### EXERCISE DETAILS
Output, verbatim and without pictures, the lines from the first line of the listing through the line containing "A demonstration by".

### DATA SHOWN

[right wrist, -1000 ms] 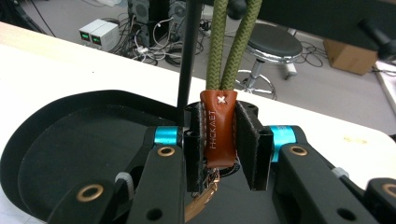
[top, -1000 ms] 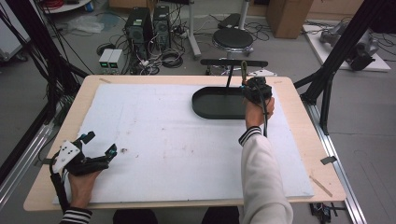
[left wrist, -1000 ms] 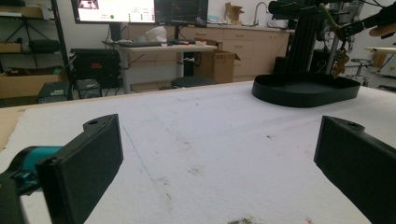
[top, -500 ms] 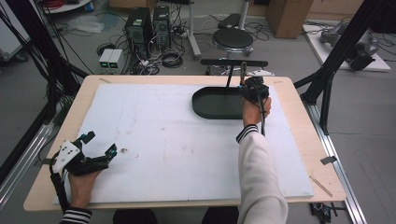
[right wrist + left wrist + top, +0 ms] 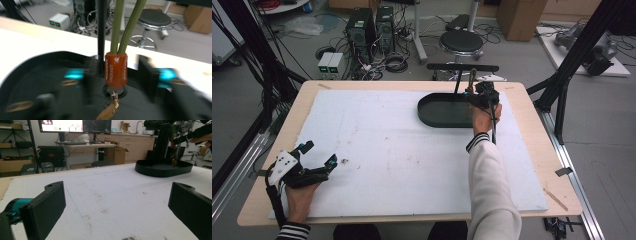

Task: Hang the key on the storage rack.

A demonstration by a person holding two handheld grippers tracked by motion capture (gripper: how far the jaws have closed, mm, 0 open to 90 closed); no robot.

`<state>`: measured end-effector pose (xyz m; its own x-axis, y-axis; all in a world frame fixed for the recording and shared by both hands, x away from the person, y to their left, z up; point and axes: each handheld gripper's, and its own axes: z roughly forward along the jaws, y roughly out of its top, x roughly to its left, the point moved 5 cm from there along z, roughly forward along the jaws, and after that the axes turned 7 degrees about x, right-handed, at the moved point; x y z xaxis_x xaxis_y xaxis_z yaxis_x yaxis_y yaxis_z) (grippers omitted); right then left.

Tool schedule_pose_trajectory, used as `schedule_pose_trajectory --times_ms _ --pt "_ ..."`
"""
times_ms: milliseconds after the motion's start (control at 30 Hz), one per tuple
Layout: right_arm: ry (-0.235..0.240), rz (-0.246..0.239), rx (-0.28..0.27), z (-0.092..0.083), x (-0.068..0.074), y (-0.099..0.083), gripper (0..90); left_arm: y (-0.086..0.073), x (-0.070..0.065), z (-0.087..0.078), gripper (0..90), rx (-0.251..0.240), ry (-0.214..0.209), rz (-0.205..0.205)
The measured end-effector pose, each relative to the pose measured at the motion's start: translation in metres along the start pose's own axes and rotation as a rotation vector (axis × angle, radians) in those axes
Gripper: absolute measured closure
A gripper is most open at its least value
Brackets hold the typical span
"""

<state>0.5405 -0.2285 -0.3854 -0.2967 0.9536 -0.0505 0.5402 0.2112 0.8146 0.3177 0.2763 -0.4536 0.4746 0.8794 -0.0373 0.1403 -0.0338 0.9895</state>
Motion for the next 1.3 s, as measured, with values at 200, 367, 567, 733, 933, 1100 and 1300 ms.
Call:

### RESPONSE AREA
[right wrist, -1000 ms] 
[top, -1000 ms] 
[left wrist, -1000 ms] 
[top, -500 ms] 
[right wrist + left wrist + top, +0 ms] 

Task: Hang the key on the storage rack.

A demonstration by a person holding two handheld grippers tracked by motion capture (gripper: how far the jaws have closed, mm, 0 open to 90 closed); no robot.

The output for this exercise is finished.